## Stored data

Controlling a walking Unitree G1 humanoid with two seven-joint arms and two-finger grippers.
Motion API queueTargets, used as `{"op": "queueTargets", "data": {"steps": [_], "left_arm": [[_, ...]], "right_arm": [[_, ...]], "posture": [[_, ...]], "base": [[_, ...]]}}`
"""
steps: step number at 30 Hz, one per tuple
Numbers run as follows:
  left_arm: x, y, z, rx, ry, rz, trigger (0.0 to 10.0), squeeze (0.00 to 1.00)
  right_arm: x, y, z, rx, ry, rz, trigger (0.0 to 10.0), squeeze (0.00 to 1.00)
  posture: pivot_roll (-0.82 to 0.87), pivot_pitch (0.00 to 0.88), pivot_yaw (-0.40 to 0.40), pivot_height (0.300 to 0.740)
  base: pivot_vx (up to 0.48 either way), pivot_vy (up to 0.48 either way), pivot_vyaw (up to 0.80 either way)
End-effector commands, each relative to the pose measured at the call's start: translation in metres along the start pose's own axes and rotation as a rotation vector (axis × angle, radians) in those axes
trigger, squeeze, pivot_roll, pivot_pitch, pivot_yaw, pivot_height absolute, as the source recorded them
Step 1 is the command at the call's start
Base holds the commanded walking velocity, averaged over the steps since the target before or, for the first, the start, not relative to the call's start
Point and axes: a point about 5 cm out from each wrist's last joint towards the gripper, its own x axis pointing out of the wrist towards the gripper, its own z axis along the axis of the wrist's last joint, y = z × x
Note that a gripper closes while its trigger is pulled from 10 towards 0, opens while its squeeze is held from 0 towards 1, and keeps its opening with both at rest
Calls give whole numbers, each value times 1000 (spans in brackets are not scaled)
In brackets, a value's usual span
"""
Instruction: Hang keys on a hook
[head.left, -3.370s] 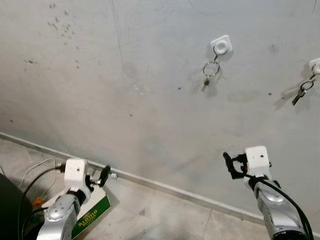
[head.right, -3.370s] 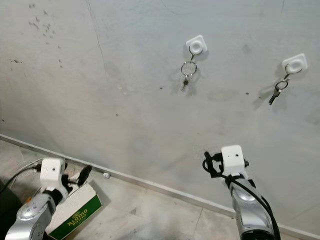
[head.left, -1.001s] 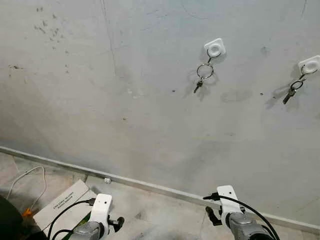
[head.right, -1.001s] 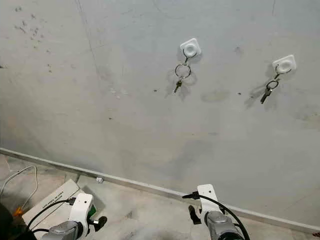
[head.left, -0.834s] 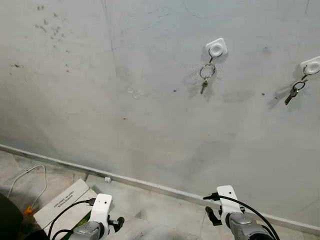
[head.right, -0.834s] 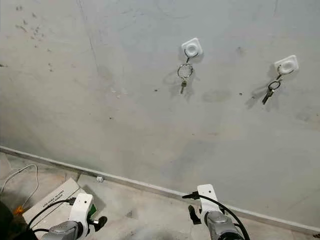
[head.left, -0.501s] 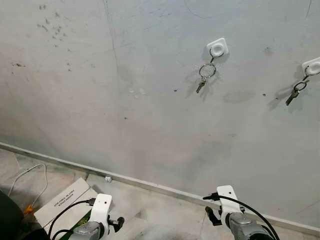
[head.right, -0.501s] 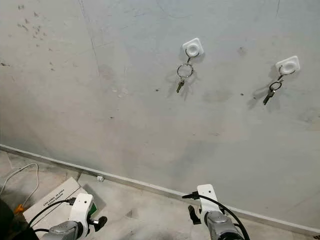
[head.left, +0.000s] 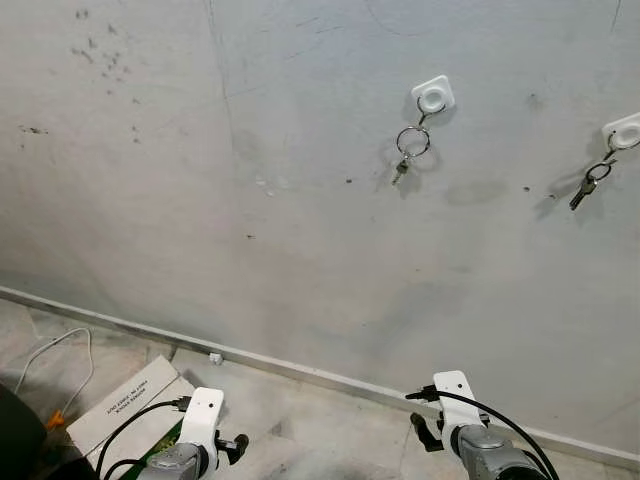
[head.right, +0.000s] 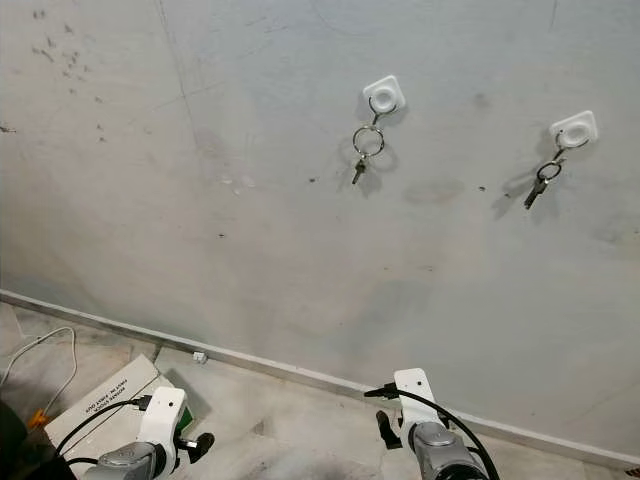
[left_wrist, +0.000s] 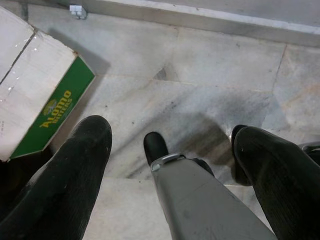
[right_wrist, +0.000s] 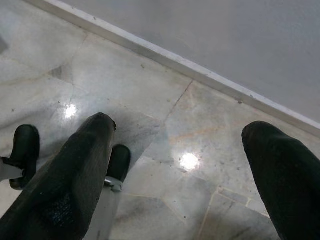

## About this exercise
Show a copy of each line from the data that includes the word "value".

## Solved problem
Calls give whole numbers, each value times 1000 (spans in brackets are not scaled)
In brackets, a value's usual span

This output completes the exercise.